**Exercise description**:
Leaving all pictures aside, copy exactly the lines from the start of the listing below through the line that contains "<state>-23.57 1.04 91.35", and only those lines.

**Data supplied**:
===============
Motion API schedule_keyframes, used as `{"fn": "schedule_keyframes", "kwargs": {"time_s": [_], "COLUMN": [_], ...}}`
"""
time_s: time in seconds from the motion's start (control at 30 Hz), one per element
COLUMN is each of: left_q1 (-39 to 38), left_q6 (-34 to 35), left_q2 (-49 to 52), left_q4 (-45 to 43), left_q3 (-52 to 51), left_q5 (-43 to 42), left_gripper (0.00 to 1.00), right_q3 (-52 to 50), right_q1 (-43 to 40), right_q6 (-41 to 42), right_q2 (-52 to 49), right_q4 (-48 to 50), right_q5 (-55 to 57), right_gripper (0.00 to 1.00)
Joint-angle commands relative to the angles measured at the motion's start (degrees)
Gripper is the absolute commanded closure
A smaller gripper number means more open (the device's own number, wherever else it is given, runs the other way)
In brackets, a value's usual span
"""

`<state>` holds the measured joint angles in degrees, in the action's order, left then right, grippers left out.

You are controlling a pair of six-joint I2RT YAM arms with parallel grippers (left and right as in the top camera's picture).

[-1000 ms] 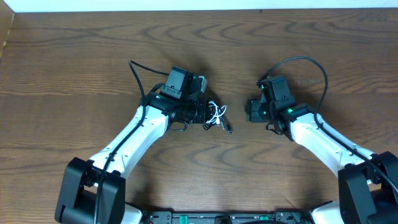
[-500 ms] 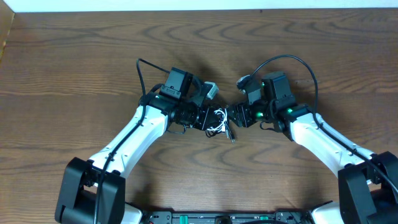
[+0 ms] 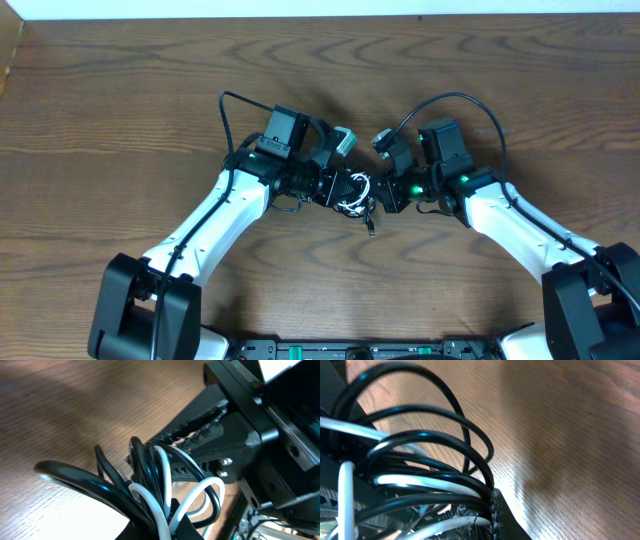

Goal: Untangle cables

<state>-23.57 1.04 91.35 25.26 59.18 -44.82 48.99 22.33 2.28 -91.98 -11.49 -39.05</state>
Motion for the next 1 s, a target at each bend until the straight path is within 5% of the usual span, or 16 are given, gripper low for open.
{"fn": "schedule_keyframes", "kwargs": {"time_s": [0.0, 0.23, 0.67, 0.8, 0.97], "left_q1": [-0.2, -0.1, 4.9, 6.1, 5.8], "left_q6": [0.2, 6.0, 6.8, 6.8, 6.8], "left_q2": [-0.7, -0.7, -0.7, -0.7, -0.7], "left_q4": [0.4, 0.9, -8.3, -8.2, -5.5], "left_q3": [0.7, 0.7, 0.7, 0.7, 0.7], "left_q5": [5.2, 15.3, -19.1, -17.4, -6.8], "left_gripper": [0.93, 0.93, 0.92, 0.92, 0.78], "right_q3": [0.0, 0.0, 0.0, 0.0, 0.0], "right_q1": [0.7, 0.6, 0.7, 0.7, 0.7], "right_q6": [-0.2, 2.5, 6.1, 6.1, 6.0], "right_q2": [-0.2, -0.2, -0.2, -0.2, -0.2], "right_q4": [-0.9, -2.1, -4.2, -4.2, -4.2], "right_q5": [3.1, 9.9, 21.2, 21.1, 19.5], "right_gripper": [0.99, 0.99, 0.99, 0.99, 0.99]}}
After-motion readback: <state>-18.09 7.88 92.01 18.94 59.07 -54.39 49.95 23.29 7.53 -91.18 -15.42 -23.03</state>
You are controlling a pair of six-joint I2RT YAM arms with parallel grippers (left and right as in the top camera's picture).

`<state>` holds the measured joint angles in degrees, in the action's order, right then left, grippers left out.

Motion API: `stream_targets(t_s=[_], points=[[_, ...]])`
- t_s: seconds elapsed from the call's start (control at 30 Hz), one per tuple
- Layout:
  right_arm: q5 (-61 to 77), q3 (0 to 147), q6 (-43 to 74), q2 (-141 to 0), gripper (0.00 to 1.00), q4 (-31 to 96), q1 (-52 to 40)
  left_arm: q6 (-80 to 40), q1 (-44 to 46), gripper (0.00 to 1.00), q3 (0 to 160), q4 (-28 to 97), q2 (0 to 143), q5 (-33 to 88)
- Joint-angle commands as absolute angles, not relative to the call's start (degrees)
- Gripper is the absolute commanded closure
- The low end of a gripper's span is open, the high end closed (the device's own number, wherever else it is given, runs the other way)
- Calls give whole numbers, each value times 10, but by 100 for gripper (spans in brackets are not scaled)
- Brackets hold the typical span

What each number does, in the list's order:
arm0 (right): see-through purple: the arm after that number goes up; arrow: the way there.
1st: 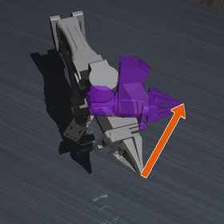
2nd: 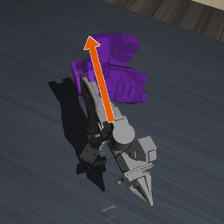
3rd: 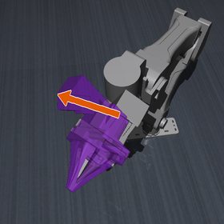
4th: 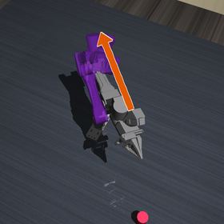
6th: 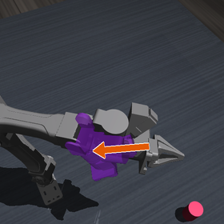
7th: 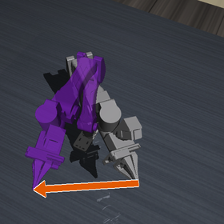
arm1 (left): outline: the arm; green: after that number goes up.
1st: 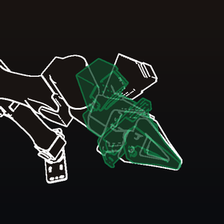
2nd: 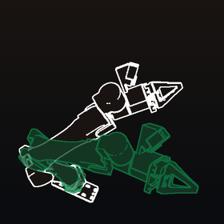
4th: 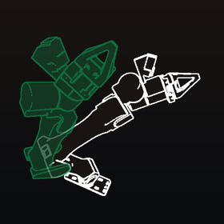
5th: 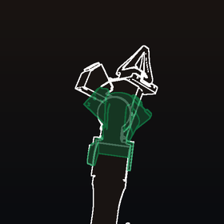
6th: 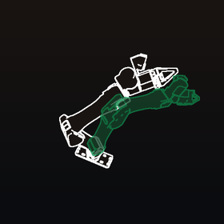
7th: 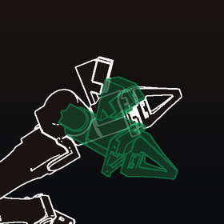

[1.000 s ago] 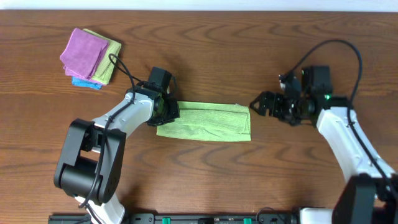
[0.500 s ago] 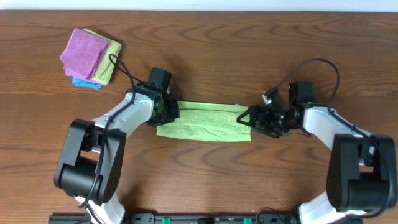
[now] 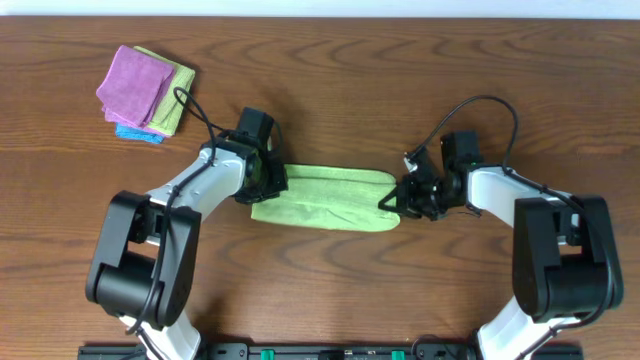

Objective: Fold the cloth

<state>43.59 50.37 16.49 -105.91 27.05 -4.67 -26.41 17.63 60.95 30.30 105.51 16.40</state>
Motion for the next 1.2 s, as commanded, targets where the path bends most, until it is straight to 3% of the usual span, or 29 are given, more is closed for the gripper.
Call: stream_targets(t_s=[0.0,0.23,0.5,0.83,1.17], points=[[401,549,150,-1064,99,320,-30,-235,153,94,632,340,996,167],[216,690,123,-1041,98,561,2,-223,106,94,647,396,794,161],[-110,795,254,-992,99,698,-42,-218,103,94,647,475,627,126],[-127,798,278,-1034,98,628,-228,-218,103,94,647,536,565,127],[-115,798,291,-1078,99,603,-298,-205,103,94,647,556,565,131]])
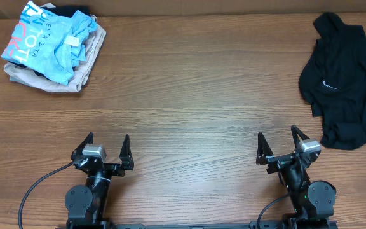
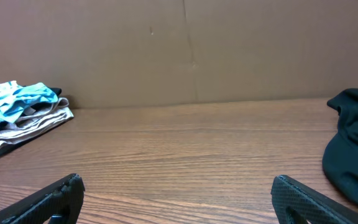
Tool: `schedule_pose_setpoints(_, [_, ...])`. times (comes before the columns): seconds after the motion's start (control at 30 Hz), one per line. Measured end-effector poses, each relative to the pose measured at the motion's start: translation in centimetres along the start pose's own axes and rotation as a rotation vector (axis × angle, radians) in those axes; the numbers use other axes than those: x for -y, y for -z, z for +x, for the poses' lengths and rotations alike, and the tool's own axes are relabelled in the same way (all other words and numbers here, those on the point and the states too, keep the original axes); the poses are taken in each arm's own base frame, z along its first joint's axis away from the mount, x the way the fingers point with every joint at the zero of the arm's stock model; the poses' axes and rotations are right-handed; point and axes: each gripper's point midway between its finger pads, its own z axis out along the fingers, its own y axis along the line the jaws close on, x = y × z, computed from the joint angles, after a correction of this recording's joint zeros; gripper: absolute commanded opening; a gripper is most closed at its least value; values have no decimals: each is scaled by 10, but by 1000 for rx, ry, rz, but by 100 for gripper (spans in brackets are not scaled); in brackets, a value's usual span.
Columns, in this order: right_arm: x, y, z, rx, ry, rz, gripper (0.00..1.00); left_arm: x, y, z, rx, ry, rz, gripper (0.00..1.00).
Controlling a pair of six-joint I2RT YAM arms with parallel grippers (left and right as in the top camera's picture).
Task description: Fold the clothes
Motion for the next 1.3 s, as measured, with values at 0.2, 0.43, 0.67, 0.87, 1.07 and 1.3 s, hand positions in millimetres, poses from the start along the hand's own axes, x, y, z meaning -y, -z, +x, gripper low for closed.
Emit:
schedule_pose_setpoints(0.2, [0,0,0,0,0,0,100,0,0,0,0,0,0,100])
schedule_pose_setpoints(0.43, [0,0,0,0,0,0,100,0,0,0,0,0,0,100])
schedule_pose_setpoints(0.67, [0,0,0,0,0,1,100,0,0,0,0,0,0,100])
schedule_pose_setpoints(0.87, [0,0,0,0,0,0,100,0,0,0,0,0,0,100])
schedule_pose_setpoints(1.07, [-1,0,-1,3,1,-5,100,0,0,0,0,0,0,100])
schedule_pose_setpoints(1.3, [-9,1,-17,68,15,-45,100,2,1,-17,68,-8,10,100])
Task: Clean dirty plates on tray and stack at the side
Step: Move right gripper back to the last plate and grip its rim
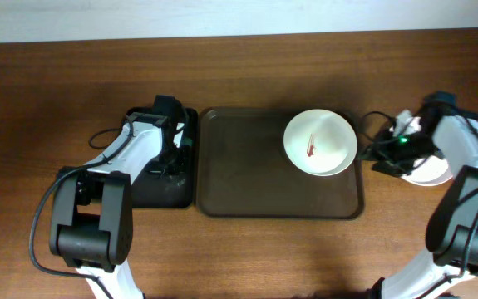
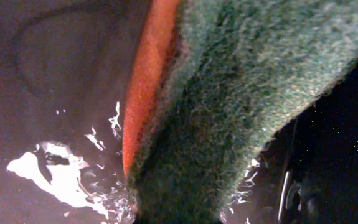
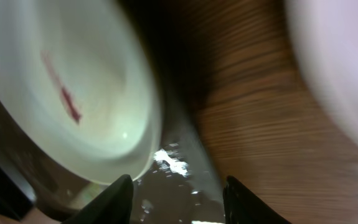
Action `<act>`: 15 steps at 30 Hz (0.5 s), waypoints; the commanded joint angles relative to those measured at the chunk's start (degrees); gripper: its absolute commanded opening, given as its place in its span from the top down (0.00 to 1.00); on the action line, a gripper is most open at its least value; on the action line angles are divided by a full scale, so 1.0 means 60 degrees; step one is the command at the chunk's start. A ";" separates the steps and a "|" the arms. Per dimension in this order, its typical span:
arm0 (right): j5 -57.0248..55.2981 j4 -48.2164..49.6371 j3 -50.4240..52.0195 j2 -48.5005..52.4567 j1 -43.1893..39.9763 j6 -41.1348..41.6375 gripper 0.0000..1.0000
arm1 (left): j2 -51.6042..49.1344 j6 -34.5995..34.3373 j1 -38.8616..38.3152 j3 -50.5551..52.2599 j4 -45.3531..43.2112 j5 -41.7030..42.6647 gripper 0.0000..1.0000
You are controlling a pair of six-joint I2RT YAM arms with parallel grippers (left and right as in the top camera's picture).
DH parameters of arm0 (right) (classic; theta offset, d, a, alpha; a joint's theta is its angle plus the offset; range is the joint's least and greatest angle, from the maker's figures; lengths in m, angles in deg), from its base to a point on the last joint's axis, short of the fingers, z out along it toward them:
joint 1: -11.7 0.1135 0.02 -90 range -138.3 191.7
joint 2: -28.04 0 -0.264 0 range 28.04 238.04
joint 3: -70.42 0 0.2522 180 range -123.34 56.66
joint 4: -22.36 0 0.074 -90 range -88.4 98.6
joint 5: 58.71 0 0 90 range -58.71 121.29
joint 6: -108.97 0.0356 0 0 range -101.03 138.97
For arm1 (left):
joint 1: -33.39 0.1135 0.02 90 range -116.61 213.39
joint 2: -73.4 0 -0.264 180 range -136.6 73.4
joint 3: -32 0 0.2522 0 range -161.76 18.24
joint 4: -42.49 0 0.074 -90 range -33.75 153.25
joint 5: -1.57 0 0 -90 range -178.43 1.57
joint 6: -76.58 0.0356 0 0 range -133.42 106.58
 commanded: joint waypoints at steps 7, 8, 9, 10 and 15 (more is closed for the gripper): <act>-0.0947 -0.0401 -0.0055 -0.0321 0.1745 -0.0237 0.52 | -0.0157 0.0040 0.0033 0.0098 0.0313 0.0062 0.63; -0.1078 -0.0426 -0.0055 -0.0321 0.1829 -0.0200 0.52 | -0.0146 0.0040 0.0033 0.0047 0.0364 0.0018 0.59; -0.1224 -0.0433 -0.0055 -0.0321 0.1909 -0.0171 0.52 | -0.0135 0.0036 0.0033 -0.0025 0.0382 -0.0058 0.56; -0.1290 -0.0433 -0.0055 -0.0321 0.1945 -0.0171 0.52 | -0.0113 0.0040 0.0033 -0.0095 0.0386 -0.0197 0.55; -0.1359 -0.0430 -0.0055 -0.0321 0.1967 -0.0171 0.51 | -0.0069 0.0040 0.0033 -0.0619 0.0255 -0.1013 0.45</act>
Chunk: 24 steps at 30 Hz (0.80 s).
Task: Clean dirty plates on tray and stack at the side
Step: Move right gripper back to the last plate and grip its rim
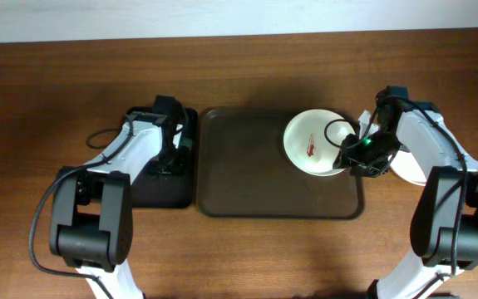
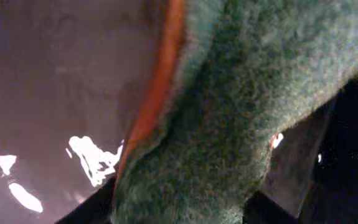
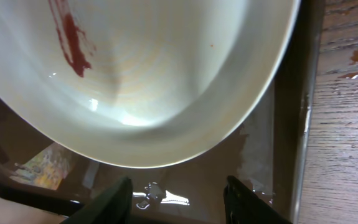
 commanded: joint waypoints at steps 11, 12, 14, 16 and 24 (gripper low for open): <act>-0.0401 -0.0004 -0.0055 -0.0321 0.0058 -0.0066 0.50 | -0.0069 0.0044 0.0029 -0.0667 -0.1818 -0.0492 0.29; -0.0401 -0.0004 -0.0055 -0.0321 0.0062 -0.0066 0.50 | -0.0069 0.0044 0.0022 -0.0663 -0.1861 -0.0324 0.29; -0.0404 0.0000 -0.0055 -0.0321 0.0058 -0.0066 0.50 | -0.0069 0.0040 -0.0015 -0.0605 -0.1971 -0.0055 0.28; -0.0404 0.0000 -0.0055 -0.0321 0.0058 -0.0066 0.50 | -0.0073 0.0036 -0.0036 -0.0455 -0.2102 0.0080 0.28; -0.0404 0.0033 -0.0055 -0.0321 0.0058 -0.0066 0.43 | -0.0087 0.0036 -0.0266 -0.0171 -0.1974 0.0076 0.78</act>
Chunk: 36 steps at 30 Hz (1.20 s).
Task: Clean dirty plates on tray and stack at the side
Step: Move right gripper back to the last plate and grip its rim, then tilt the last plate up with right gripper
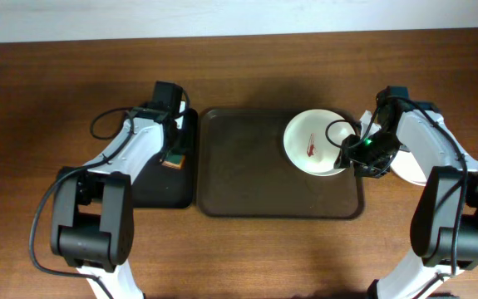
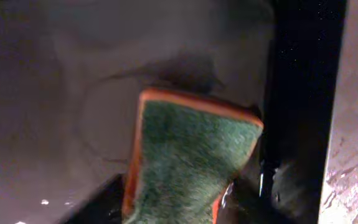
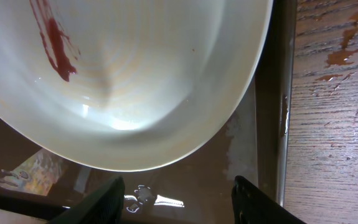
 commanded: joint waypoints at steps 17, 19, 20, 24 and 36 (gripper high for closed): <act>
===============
**Result below**:
Motion API schedule_keyframes, used as `{"fn": "schedule_keyframes", "kwargs": {"time_s": [_], "COLUMN": [_], ...}}`
"""
time_s: time in seconds from the motion's start (control at 30 Hz), one per element
COLUMN is each of: left_q1 (-39 to 38), left_q6 (-34 to 35), left_q2 (-49 to 52), left_q4 (-45 to 43), left_q3 (-52 to 51), left_q5 (-43 to 42), left_gripper (0.00 to 1.00), right_q3 (-52 to 50), right_q1 (-43 to 40), right_q6 (-41 to 42), right_q2 (-52 to 49), right_q4 (-48 to 50), right_q5 (-55 to 57), right_gripper (0.00 to 1.00)
Joint-angle commands relative to the angles measured at the motion's start (degrees)
Gripper is the absolute commanded closure
A smaller gripper number means more open (the device's own number, wherever else it is given, runs the other way)
In brackets, a value's usual span
"""

`<state>` holds the measured joint angles in degrees, in the action's order, left then right, grippers left out.

You are controlling a pair of six-joint I2RT YAM arms with parallel grippers (left and right as in the top camera's picture).

[-1000 ms] 
[-500 ms] 
[+0 ms] 

Goal: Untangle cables

<state>-23.57 1.04 91.35 25.26 59.18 -44.82 48.99 22.33 2.28 -91.98 -11.49 -39.05</state>

The required output has been supplied.